How to perform assets under management in a safe way

in #trading2 years ago

 It’s not a secret for anyone, that assets under management market in cryptocurrencies is a very young and can be characterized with the following problems:

  1. Direct fraud of investor or trader;
  2. Loss the control over the funds;
  3. Lack of transparency.

Let’s look at how different services approach these problems.

Trading groups and personal managers

This type of asset management is a perfect example of a direct fraud and is common for swindlers with some kind of signal groups, some of them even with paid entrance. On the channel, they publish profitable deals to create a FOMO effect. Sometimes the authors of such channels use Photoshop to change the balances or the trade results to encourage their followers to sends them assets for management. At this stage, investors do lose control over their deposit and most likely they won't get their money back. One of many examples is a telegram group with 20k members — Andrew Trade (currently deleted): 


 

Trading through direct API access

Another popular way of trusting the assets to a manager is by giving direct access to your exchange API key. With this method, the investor basically loses access to his funds and puts a huge risk on himself.

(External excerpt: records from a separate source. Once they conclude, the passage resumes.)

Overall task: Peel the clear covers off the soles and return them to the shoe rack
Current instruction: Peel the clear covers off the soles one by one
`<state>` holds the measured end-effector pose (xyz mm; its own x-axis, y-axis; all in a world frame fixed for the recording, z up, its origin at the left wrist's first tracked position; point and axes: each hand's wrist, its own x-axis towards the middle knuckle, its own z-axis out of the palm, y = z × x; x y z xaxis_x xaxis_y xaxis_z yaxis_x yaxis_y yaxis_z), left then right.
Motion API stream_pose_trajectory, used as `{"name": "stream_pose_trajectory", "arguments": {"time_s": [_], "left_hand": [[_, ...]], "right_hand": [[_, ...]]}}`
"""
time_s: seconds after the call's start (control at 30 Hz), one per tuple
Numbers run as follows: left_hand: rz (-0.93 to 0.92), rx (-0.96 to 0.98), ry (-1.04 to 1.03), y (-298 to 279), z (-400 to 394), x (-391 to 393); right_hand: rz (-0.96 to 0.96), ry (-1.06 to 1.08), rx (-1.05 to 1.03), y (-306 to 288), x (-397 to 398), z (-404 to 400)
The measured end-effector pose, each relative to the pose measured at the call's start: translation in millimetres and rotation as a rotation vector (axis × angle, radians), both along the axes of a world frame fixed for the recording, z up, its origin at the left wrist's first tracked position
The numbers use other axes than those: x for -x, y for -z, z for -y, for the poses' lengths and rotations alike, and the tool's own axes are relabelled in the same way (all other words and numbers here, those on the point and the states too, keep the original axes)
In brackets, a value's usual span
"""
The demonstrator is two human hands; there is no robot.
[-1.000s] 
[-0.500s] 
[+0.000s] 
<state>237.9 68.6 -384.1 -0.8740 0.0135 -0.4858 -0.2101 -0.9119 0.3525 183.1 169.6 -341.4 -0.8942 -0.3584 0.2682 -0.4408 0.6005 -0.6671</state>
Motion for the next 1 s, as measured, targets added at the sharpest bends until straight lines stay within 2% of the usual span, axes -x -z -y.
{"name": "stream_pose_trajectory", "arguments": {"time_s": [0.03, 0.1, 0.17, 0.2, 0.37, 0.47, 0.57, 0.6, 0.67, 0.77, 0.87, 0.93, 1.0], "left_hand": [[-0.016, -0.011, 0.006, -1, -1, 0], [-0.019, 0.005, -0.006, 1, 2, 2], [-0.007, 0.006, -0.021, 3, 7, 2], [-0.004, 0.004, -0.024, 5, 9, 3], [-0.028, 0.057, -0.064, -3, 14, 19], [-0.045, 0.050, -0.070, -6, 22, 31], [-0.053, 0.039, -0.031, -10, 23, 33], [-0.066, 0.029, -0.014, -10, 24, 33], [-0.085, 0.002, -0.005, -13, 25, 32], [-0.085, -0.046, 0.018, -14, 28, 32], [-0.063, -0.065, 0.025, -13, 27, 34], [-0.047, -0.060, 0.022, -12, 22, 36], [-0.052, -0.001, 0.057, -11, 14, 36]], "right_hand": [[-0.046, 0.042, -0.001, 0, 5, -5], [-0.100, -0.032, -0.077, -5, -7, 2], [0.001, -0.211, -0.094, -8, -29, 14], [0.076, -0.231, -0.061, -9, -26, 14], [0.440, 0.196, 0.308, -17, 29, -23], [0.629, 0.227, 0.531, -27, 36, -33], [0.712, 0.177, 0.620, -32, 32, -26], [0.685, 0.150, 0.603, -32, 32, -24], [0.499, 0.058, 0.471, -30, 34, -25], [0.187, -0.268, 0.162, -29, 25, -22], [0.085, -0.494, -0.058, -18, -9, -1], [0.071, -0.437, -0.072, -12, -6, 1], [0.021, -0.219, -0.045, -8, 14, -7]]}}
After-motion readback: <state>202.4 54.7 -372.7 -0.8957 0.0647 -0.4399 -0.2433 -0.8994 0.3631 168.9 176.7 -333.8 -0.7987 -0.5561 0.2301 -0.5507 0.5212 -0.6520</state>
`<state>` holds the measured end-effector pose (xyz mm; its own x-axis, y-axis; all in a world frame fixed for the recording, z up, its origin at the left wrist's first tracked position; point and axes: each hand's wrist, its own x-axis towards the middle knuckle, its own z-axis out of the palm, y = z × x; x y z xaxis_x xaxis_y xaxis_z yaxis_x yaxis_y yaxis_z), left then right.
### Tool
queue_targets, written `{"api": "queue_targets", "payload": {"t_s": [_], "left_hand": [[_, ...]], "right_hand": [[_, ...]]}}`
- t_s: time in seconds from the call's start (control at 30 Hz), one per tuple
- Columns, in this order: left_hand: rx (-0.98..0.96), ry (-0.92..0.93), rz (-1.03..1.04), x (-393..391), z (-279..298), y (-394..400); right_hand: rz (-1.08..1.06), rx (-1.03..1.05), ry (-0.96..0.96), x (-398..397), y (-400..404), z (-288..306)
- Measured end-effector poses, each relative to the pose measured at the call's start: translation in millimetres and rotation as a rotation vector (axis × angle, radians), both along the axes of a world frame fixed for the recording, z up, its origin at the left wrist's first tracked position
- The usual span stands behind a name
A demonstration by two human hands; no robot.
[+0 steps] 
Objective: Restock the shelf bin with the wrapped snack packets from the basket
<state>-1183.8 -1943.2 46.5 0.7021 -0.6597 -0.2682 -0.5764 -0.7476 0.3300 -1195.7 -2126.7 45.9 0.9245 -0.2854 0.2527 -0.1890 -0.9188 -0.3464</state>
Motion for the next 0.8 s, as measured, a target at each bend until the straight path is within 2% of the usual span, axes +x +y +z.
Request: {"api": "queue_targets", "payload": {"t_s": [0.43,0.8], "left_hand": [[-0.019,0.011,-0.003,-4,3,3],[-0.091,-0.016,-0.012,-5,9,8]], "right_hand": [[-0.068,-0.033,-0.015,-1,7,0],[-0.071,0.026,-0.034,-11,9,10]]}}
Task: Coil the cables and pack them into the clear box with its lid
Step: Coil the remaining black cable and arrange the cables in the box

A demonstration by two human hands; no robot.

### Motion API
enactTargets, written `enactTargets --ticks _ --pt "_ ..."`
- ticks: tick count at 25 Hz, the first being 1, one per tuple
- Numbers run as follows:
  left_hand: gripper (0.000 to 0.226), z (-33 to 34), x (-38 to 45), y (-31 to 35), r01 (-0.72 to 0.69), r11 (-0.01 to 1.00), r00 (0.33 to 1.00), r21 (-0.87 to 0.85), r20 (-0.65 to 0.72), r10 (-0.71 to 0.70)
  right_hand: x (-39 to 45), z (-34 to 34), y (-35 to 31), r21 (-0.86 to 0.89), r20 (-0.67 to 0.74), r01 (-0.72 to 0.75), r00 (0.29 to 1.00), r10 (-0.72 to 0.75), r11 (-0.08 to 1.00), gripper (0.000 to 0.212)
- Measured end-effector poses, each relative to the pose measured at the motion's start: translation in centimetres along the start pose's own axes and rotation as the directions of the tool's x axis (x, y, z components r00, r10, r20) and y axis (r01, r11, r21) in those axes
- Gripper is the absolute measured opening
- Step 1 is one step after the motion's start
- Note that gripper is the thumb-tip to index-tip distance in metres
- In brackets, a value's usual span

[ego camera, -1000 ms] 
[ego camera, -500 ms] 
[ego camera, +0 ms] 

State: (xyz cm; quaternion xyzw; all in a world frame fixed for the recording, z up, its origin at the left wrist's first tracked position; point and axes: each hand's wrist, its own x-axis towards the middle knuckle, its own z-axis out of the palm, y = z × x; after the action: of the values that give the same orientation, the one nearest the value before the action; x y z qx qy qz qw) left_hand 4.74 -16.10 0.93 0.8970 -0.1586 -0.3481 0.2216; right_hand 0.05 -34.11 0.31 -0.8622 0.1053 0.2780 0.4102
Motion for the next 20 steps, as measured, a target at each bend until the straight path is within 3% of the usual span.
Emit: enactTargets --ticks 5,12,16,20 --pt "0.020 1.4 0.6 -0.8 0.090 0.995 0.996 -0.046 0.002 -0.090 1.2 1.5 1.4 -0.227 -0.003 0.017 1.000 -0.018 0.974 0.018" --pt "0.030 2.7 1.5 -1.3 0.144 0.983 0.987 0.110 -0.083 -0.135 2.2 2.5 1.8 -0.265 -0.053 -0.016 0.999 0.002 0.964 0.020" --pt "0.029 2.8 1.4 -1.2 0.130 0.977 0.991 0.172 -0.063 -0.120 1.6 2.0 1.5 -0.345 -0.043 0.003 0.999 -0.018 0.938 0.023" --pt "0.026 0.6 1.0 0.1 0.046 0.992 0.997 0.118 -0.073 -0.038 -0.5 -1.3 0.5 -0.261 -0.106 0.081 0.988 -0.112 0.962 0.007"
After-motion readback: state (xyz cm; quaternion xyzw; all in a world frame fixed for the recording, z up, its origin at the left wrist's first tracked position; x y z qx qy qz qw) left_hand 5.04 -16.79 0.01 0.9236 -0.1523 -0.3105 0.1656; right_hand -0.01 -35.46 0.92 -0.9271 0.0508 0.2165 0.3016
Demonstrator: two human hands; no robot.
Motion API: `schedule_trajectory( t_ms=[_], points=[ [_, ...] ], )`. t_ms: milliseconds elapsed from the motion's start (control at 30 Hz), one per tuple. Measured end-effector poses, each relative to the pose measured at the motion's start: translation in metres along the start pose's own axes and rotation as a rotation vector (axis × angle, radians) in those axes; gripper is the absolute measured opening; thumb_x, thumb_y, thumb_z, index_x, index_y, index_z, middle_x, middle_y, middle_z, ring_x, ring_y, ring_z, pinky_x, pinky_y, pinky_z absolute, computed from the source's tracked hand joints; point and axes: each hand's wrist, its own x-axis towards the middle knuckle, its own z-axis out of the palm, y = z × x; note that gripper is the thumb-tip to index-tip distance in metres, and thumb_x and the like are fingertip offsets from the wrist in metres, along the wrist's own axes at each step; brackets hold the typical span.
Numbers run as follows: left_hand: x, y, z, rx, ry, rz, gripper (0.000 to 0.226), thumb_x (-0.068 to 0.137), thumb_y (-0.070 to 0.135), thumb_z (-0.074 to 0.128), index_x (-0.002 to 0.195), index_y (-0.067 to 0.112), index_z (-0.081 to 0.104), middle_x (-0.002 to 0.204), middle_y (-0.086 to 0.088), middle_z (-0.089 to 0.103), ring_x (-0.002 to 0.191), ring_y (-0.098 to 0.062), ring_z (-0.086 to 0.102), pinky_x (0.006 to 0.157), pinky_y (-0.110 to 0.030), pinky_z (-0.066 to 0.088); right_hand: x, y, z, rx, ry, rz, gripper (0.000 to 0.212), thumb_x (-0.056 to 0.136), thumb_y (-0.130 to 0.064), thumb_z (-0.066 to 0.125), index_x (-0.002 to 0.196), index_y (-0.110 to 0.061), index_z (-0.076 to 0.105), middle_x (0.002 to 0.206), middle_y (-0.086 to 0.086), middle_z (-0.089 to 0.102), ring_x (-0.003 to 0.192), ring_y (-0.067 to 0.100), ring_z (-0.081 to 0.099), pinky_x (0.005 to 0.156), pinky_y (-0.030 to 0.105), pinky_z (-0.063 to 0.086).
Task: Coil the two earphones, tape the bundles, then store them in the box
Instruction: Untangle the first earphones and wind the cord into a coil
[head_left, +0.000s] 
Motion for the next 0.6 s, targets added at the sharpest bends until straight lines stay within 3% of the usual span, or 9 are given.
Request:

This is what happens: when providing your API key to a trader, the investor can seriously harm his balance because of the absence of any risk management tools and uncareful trader’s actions. There are lots of cases when traders do not use any stop-orders and market swing can cost the investor a big portion of his balance.

Moreover, unavailability to put any restriction on the trader and allowed trading pairs can cause loss of a full deposit. Using the client’s assets trader can buy his own sell orders on low-liquidity pars, washing away the money. We have such example from the private telegram chat.

Copy-trading

The most popular service out there is copy-trading or social trading. The idea is that you choose a trader and automatically follow his activity. That way you can follow a human trader, trading algorithm or even a chat with signals.

This kind of service lacks a risk-management system and with no restriction on the trader, it has similar risks to providing access to direct API. As you already know that puts a huge risk on the investor and can cost him his deposit.

Here is an example of an investor losing his deposit on a copy-trading service: 



 

                                                                        Source: Private telegram chat

Another huge problem of copy-trading platforms is that it puts restrictions on the investor itself. You can’t trade on this account by yourself, cos it will interrupt the trader's activity. And if you want to work with several traders, you would need to create multiple accounts on exchange, which is impossible in most of the cases.

How Membrana solve these problems

Membrana uses another approach to provide safety for investors— p2p contracts for asset management, which uses the best of the API protocol and Ethereum Smart-Contracts.

Investor’s security and p2p asset management:

With the help of API protocol, investor’s funds are always on his exchange account. Investor connects his exchange account to the Membrana platform through API keys which are stored in a database. The trader doesn’t have direct access to investor’s API, they trade through inner MBN protocol that has all the restrictions put on top. Additionally, it allows the investor to be working with multiple traders and trading himself at the same time using only one exchange API connection.

Another main advantage of the Membrana platform is the usage of Ethereum Smart-Contracts. It solves multiple safety issues protecting the interest of the investor and the trader.


When concluding an asset under management contract — all of the conditions and the risk-management limitations are deployed in the smart contract. That guarantees the investor, that he would not lose more than he counts as acceptable when concluding the contract.

Let's see the example of the contract conditions:

The investor is trusting a trader 1 BTC for management. The contract is concluded for 30 days with a target profit of 30% and a maximum loss of 10%.

Upon reaching one of these conditions the contract will automatically finish, the access for trading will be closed for the trader and he would receive his commission based on his performance. You can watch a short video of how Membrana helps investors and traders: How membrana.io helps traders!

And what about the data transparency?

On a regular platform, the ROI and profitability of the trader are backed only by its reputation. You cannot be sure, that the presented ROI is real or fake. We, on our end, brought a Proof-of-Trade system to the table, which verifies and commits all of the trading activity into blockchain as a hash sum. That way all of the trading data and ROI are unchangeable and transparent.

Protecting the trader

One thing that was totally missed by other platforms — is protecting the interest of the trader. When concluding the contract, the investor sends the trader’s commission fee to the smart contract. Upon finishing the contract, the trader receives it is based on his performance and the rest is sent back to the investor.

If the trader reached the target profit, he receives the commission fee in full size. That way both parties are safe, investors have his assets in full control and under the protection of the smart-contract and trader has his payout guaranteed.

In this article, we don't aim to harm the reputation of other platforms or trading groups. Our goal is to educate the audience with problems of the asset management market and to share the technological difference in solving them.